An important task of modern bioclimatology is to evaluate the properties of the climate in terms of favorable or unfavorable conditions for human life based on bioclimatic resources 1 (Jendritzky et al. 2007). The assessment of such resources requires the development of a universal index that would allow taking into account the accumulation of negative effects of the meteorological condition on human thermal comfort. Work toward the development of such an index has been underway since 2005 as a part of the project COST Action 730. The working title of the index is “Universal Thermal Climate Index” (UTCI), currently still under development. Frohlich and Matzarakis (2015) conducted a comparative analysis of UTCI, PET (physiologically equivalent temperature) and PT (perceived temperature). They showed the indices’ applicability and reliability in hot and windy conditions by analyzing their distribution and sensitivity under the given conditions based on the modification of a real data set. Scientists have concluded that none of the tested indices meets all requirements for a universal index, but they can be used to solve various applied problems of biometeorology. The indices should therefore be improved to be valid for several kinds of climates (Frohlich, Matzarakis 2015).

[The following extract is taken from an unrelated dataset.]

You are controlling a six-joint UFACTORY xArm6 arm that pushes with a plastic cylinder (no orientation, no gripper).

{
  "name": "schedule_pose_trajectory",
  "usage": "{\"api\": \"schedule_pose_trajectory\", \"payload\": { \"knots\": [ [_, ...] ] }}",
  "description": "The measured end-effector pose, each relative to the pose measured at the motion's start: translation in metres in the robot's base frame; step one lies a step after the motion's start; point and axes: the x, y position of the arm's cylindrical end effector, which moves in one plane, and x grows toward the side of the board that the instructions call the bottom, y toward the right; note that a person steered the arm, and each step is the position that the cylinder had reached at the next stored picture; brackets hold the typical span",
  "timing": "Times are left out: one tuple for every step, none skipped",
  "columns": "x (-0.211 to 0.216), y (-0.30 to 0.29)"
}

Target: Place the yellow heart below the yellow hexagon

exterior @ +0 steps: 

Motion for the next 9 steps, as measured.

In Ukraine, the assessment of bioclimatic resources is a priority area of research in applied meteorology (Strategy of Sustainable Development “Ukraine – 2020”, 2015). Complex studies of the thermal comfort regime, its features in the summer and winter periods, and the assessment of the effects of climate change on human health are highlighted in works of Stepanenko et al. (2011, 2015). However, it should be noted that maps for generalizing these characteristics into a single-scale bioclimatic resource are not presented.
The aim of this article is to study the spatial distribution of bioclimatic conditions through analyses of biometeorological indices by seasons (winter and summer), based on the Harrington Desirability function in Ukraine (1981-2010).
2. Data and methods
2.1. Dataset
The research was conducted for the period of 1981-2010 using daily data for temperature, wind speed, and humidity from the 187 meteorological stations across the Ukraine. Data were provided by the Central Geophysical Observatory (www.cgo.kiev.ua).
For spatial distribution (mapping) we used an open source geographic information system (QGIS modification 3.4.3 Madeira). Interpolation of data was carried out using the inverse distance weighted method (IDW interpolation).
2.2. Methods
To comprehensively assess bioclimatic resources and develop a universal index, it is necessary to combine the bioclimatic indices that characterize various aspects of the influence of the meteorological conditions on the human thermal state. As a rule, multiple bioclimatic indices are used for this purpose. They use different scales that complicate comparison and generalization. Harrington’s desirability function allows not only normalization of certain factors, but also integration of them into a one index that determines the most favorable or unfavorable conditions following established criteria (Harrington 1965).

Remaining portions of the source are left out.